**WHAT YOU SHOULD DO:** Set down the full listing below word for word; pictures stay out of the copy.

**DATA SEGMENT:**
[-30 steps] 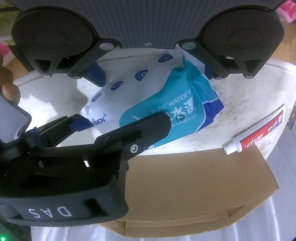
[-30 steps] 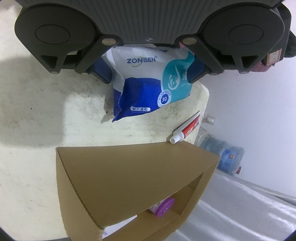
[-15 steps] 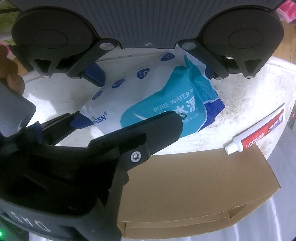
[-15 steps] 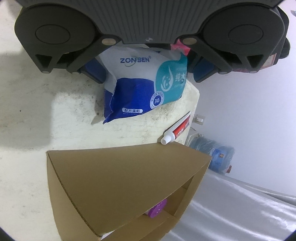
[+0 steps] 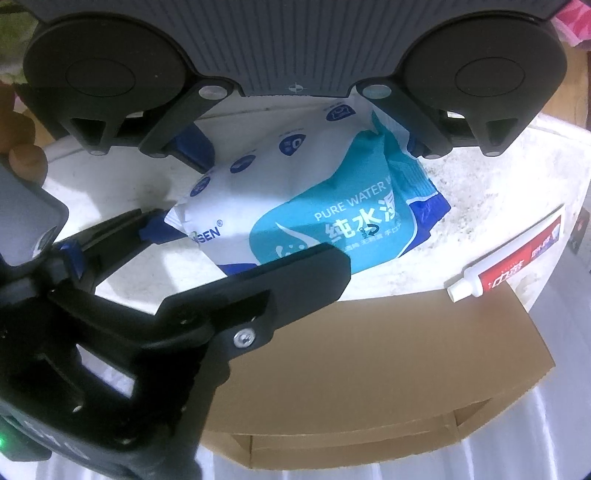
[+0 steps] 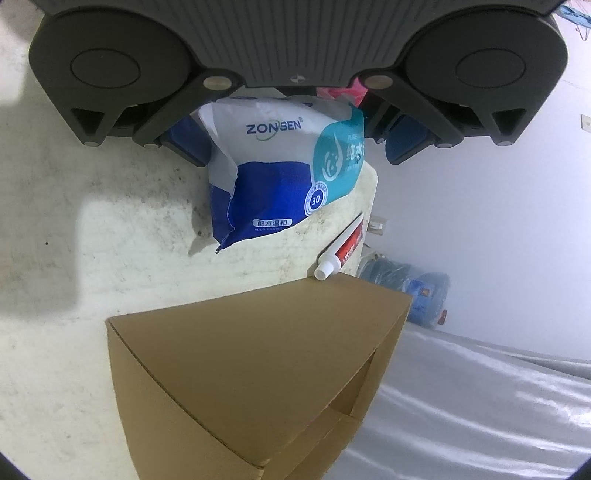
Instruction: Organize objects
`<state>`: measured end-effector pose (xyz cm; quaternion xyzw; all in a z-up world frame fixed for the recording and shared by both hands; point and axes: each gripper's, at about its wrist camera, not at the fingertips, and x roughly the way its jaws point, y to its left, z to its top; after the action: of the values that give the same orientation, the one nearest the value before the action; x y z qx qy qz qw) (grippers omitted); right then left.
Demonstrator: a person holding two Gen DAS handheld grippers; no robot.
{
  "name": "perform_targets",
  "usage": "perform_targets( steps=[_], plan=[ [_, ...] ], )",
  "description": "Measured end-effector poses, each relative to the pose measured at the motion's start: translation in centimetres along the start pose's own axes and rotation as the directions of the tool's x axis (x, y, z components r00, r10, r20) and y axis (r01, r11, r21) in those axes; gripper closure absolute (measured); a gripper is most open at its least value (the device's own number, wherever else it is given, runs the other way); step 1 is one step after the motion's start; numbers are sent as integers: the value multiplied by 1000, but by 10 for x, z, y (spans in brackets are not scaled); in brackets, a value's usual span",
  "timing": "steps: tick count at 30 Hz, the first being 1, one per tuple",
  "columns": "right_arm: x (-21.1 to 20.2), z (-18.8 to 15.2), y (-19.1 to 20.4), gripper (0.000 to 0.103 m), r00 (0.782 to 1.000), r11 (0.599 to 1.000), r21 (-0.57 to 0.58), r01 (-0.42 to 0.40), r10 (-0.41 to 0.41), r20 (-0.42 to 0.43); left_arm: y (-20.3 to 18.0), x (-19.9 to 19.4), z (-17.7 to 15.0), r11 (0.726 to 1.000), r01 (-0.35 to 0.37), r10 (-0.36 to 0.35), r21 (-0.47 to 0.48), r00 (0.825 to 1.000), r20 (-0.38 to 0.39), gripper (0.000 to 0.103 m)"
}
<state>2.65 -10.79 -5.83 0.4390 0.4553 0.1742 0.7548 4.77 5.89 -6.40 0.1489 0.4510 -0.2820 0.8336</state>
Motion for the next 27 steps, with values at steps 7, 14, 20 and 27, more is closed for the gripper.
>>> perform_targets(
  steps=[7,14,20,27],
  plan=[
    [-2,-5,10,6,998,995,-68,69,-68,9,-14,-11,1,999,-19,18,31,1000,26,9],
    [-8,-5,9,10,997,993,-83,81,-82,-10,-20,-15,-4,1000,-17,16,23,1000,16,9],
    [-6,-5,13,11,996,987,-134,94,-94,3,-16,-13,-8,1000,-18,18,17,1000,13,12],
    [-14,-7,8,21,993,987,-117,114,-111,33,-6,-13,-17,998,-13,16,-62,999,43,19]
  ],
)
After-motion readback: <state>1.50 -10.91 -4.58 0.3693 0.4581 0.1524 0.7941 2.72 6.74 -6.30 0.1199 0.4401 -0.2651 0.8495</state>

**ANSWER FOR THE TASK:**
[-30 steps] 
[-30 steps] 
[-15 steps] 
[-15 steps] 
[+0 steps] 
[+0 steps] 
Instruction: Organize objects
`<state>`: measured end-effector pose (xyz cm; quaternion xyzw; all in a z-up world frame fixed for the recording and shared by both hands; point and axes: each gripper's, at about its wrist camera, not at the fingertips, and x roughly the way its jaws point, y to its left, z to its top; after the action: of the values that give the same orientation, the one nearest the value before the action; x y z qx qy qz qw) (grippers omitted); right then left.
Demonstrator: a person holding two Gen DAS handheld grippers; no robot.
{
  "name": "perform_targets",
  "usage": "perform_targets( steps=[_], plan=[ [_, ...] ], )",
  "description": "Measured end-effector poses, each relative to the pose measured at the motion's start: translation in centimetres along the start pose's own axes and rotation as the directions of the tool's x axis (x, y, z components r00, r10, r20) and y axis (r01, r11, r21) in those axes; gripper closure absolute (measured); a gripper is most open at its least value (the device's own number, wherever else it is given, runs the other way); step 1 is one step after the motion's start; numbers are sent as integers: the value multiplied by 1000, but by 10 for x, z, y (spans in brackets are not scaled); in brackets, a value's usual span",
  "timing": "steps: tick count at 30 Hz, the first being 1, one per tuple",
  "columns": "right_arm: x (-21.1 to 20.2), z (-18.8 to 15.2), y (-19.1 to 20.4), gripper (0.000 to 0.103 m), r00 (0.782 to 1.000), r11 (0.599 to 1.000), r21 (-0.57 to 0.58), r01 (-0.42 to 0.40), r10 (-0.41 to 0.41), r20 (-0.42 to 0.43); left_arm: y (-20.3 to 18.0), x (-19.9 to 19.4), z (-17.7 to 15.0), r11 (0.726 to 1.000), r01 (-0.35 to 0.37), r10 (-0.36 to 0.35), r21 (-0.47 to 0.48), r00 (0.825 to 1.000), r20 (-0.38 to 0.39), gripper (0.000 to 0.103 m)"
}
<state>2.65 -10.79 -5.83 0.4390 0.4553 0.1742 0.7548 4.77 5.89 -6.40 0.1489 0.4510 -0.2820 0.8336</state>
Motion for the next 27 steps, with values at steps 7, 14, 20 and 27, more is closed for the gripper.
>>> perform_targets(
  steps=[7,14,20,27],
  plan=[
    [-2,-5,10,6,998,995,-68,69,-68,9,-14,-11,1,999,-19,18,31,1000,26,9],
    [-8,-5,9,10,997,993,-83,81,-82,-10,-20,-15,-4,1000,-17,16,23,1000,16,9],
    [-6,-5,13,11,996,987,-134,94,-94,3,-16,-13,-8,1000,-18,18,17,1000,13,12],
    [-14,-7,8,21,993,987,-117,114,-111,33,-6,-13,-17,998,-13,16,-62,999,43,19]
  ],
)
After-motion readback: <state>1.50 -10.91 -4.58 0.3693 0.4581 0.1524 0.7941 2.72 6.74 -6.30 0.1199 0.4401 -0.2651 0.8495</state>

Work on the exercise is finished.